South Tower of the Signia by Hilton hotel at 170 South Market Street in downtown San Jose. (George Avalos/Bay Area News Group)
SAN JOSE — A downtown San Jose hotel tower could become a housing highrise, depending on the outcome of a real estate deal that’s headed into its latter stages, according to the property’s principal owner.
The owner of the landmark Signia by Hilton San Jose, an 805-room hotel, is actively seeking a buyer for one of the two towers of the lodging complex.
Up for sale is the 264-room south tower, which would be converted to a new use. The 541-room north tower would remain a conventional hotel, said Sam Hirbod, the principal owner of the double-tower hotel complex.
Long-term lodging stays or a housing complex are among the potential future uses of a repurposed and redeveloped south tower under a new owner, according to a marketing brochure that’s being circulated by JLL, a commercial real estate firm that’s seeking buyers for the highrise.
But the notion of extended lodging stays in the southern tower is encountering opposition from a coalition headed up by labor leaders, community groups, arts organizations and City Councilmember Omar Torres.
The coalition, which includes the Silicon Valley Rising organization, has raised concerns that the San Jose economy could suffer if the southern tower is converted to uses such as long-term lodging stays. A conventional hotel operation features short-term stays.
“Extended-stay guests are more likely to cook their meals in their room and spend their leisure time in the hotel’s amenities,” the coalition stated in an email it sent to this news organization. “This means that they are less likely to explore the local area and spend money in local businesses.”
The coalition leaders say they are concerned about the 200 union jobs at the Signia by Hilton, located at 170 South Market Street in San Jose.
“Jobs represent the backbone of a healthy downtown economy, and they should be put front and center in this discussion,” said Jean Cohen, executive officer of the South Bay Labor Council.
However, it appears that an extended-stay hotel operation is now off the table, according to Hirbod.
“We are working with a buyer that will convert the south tower to housing,” Hirbod said. “We made a pivot away from extended stays.”
Conversion of the southern tower to housing could bring several hundred permanent residents into downtown San Jose. Plus, the Bay Area and Silicon Valley alike suffer from significant shortages of residences.
The shift in business strategies in the sales efforts arose in the wake of notable opposition to the notion of a long-term lodging operation.
The big problem facing the Signia by Hilton, which formerly was the San Jose Fairmont, is the relatively low occupancy in the 805-room hotel, in Hirbod’s view.
The hotel typically is 30% full, Hirbod estimated. That works out to 242 rooms. And it also means that if all of these 242 stays were concentrated solely in the 541-room northern tower, the hotel still wouldn’t be sold out.
All of the primary amenities in the hotel — the lobby, restaurants, cocktail lounge, fitness center, swimming pool, and large and small meeting spaces — are all in the northern tower that will remain a conventional hotel. Plus, these are largely renovated and upgraded, along with the rooms.

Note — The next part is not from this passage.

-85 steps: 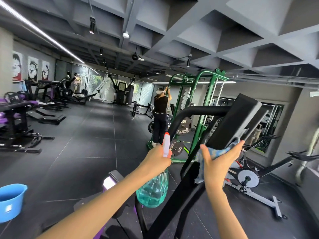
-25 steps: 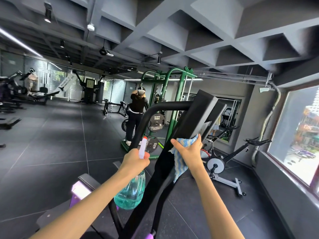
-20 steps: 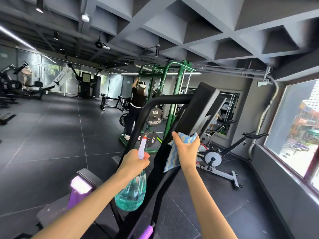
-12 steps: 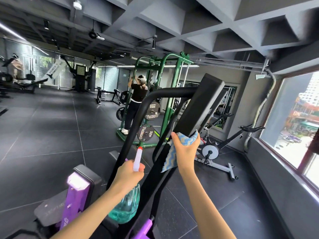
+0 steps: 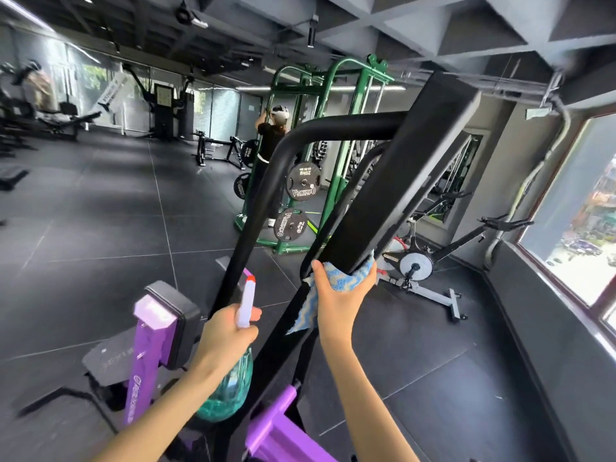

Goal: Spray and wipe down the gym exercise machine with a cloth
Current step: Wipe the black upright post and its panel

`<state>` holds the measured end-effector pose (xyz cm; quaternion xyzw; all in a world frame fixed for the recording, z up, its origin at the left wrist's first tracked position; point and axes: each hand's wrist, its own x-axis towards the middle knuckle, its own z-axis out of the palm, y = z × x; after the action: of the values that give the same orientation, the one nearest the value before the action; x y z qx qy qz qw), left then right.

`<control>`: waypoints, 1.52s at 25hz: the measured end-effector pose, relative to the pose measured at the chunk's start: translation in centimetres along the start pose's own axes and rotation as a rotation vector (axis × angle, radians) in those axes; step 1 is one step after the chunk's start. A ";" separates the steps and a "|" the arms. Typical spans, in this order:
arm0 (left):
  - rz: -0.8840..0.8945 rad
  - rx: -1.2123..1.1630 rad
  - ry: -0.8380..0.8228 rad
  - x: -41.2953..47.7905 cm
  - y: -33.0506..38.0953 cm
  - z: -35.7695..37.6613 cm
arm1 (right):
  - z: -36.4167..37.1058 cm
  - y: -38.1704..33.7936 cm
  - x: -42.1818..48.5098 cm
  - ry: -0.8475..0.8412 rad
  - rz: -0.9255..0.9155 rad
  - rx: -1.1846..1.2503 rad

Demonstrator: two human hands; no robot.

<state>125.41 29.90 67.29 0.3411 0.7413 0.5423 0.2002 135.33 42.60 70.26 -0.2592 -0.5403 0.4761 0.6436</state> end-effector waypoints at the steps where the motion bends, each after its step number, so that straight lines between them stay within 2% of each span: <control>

“We spent $65 million to upgrade and reposition the hotel,” Hirbod said. “We now have one of the nicest hotels in the western United States. We have a world-class operator in Hilton.”
Hirbod believes the hotel would function in a more optimal fashion if it were smaller than its current 805 rooms.
“Iif this deal goes through, the hotel will be rightly sized and rightly positioned to serve the San Jose community, business travelers and leisure travelers for decades to come,” Hirbod said. “I’m very optimistic about the future of the hotel.”